O que mais o surpreendeu nestes 365 dias de invasão e de guerra da Federação Russa na Ucrânia?
É um ano inevitavelmente marcado pela guerra na Ucrânia. O que mais me surpreendeu foi, em primeiro lugar, a forma como o povo ucraniano e o seu presidente, por um lado, e os aliados ocidentais, por outro, reagiram à agressão russa. O Ocidente tinha sido muito suave nas reações anteriores às agressões russas, assim foi em 2008 na Geórgia, voltou a acontecer em 2014 na Crimeia e, portanto, há uma mudança de atitude em 2022 com a invasão da Ucrânia. De facto, isso impressionou-me, assim como a capacidade de resistência do povo e exército ucranianos, a capacidade de liderança do presidente Volodymyr Zelensky e a unidade com que os aliados ocidentais responderam. Primeiro, a unidade e coordenação na resposta entre americanos e europeus e, em segundo lugar, o reforço do vínculo transatlântico que tinha atravessado um período difícil e de crise. Além disso, a unidade e reforço da NATO, aliás, lembremo-nos que há pouco mais de um ano o presidente Macron tinha dito que estava "cerebralmente morta", mas está viva e recomenda-se. Tem agora um inimigo concreto a leste e volta a ter a sua missão tradicional da defesa coletiva. Também me admirou a capacidade de resposta da União Europeia, há muitas nuances entre os vários Estados-membros, mas apesar disso, quer do ponto de vista das sanções económicas, quer do ponto de vista da política diplomática e da ajuda militar, a União Europeia tem-se mantido unida. Tudo isso, em certo sentido, foram surpresas positivas.

"O que mais me surpreendeu foi, em primeiro lugar, a forma como o povo ucraniano e o seu presidente, por um lado, e os aliados ocidentais, por outro, reagiram à agressão russa. O Ocidente tinha sido muito suave nas reações anteriores às agressões russas, assim foi em 2008 na Geórgia, voltou a acontecer em 2014 na Crimeia."

Chegou a achar que a guerra poderia ser rápida? Ou seja, que a Rússia faria um avanço, conseguiria conquistar alguns objetivos, depois haveria uma espécie de cessar-fogo e congelava-se mais um conflito
Essa unidade transatlântica também ajuda a explicar porque é que a guerra demora mais, mas acho que há outros fatores que são diferentes. Em primeiro lugar, o fator resposta das forças armadas ucranianas e a resistência do povo ucraniano. Depois, há o apoio inequívoco do ponto de vista diplomático, económico e da ajuda militar, por parte do Ocidente de forma determinada. Mas há também, digamos, fraquezas do lado russo e isso fez com que o primeiro objetivo de guerra relâmpago, o máximo de violência no mínimo de tempo, chegar rapidamente a Kiev, derrubar o governo, instalar um governo fantoche e depois negociar as condições com esse governo, isso falhou.

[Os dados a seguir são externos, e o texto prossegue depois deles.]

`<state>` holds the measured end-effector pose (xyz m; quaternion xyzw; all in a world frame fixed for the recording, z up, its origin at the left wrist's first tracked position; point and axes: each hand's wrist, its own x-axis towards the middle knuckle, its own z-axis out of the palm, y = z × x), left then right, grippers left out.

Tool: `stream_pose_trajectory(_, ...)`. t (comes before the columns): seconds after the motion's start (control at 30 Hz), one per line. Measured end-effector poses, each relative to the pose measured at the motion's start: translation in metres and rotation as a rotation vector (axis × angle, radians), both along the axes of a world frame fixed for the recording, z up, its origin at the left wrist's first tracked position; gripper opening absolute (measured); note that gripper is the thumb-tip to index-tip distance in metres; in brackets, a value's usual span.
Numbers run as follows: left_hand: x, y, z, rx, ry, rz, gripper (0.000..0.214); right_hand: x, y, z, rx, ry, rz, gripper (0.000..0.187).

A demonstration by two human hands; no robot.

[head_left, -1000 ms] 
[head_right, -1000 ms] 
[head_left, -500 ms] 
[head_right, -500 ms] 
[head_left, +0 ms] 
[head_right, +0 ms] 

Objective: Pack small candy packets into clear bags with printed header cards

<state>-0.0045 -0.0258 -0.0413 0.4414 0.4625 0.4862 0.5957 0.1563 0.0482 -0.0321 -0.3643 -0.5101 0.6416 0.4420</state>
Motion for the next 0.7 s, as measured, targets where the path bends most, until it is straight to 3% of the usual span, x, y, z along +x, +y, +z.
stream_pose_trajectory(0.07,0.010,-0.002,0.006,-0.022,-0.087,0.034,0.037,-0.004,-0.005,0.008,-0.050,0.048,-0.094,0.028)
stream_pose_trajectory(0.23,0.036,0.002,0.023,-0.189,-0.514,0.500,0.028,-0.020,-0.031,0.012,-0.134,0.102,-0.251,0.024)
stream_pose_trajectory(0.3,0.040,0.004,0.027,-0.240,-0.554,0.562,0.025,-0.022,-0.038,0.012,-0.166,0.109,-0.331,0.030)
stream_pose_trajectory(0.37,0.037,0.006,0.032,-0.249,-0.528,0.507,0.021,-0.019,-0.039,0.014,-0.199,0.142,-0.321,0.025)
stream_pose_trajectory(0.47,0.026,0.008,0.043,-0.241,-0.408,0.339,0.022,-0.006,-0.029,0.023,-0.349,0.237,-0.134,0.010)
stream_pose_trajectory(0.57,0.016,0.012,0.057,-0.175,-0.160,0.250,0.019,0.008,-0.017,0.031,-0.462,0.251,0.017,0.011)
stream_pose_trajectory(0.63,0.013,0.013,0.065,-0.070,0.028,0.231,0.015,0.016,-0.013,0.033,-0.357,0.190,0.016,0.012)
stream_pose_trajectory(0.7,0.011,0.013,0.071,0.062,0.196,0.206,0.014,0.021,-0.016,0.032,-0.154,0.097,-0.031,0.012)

várias teses relativamente à tentativa de tomada de Kiev. Uma é essa, dar um susto ao governo ucraniano para forçar uma rendição ou recuo, mas há outra que passa pela Rússia ter feito a ameaça de atacar Kiev para obrigar a Ucrânia a defender menos o Donbass e a permitir um avanço nessa frente. Está mesmo convencido de que o objetivo russo era a queda do governo ucraniano e a sua substituição por um dócil?
Penso que sim, penso que era o objetivo inicial. Porque se assim não fosse, não tinha havido aquela concentração de forças que se dirigiam a Kiev e todo aquele comboio militar, mas que depois não teve capacidade para atingir esse objetivo. Não tenho as informações dos serviços competentes nessas matérias, mas a ideia que dá é que o objetivo era de facto a tomada de Kiev, a queda do governo e a negociação com um governo que fosse favorável à Rússia. Porque, naturalmente, tudo isso se faria com muito menos custos para a Rússia, quer do ponto de vista militar, económico e político. No fundo, posso estar errado, mas o que me parece que era o objetivo era criar uma Bielorrússia dois. Tudo isso facilitaria a reconstituição do espaço pós-soviético com a hegemonia russa, sem os custos que esta guerra está a ter.

"Desde que a Rússia falhou o seu primeiro objetivo da guerra relâmpago sobre Kiev, o que tem estado a fazer é justamente uma guerra de atrição, uma guerra de desgaste e de destruição de alvos civis, para subverter e minar a capacidade de vida normal das populações."

Fez toda a diferença Zelensky ficar lá?
Quando há pouco falava da capacidade de liderança, era precisamente por aí que começava. Isto é, um presidente que não era conhecido, que vinha de uma carreira de comediante e sem qualquer experiência política ou de liderança militar, quando lhe é oferecida a possibilidade de se exilar e proteger, ele escolhe ficar e encarar com a coragem que temos visto toda aquela situação.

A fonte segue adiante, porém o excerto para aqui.